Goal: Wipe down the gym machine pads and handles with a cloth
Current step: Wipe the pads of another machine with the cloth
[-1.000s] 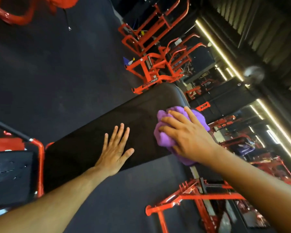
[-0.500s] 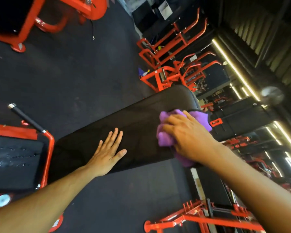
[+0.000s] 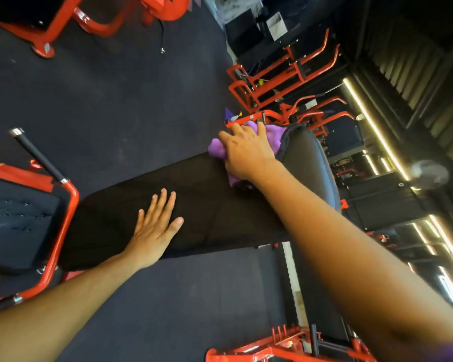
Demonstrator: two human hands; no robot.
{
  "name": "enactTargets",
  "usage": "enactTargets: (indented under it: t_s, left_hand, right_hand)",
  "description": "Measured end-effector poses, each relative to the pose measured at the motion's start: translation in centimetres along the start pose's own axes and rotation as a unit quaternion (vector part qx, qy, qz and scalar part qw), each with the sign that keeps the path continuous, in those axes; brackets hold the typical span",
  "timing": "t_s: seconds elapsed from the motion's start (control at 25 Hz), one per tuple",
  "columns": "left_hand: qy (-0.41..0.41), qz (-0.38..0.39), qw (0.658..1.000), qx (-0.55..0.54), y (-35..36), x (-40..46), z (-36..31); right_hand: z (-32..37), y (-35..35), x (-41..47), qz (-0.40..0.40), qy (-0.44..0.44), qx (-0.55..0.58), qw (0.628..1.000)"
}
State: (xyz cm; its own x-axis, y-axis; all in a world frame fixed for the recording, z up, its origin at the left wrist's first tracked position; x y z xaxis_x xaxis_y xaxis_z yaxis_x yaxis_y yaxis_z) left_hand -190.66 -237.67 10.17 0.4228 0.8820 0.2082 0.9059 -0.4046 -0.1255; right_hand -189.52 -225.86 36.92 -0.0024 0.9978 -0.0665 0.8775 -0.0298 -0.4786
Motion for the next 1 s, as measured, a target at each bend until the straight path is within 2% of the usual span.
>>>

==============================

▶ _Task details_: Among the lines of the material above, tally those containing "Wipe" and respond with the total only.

▶ _Written answer_: 2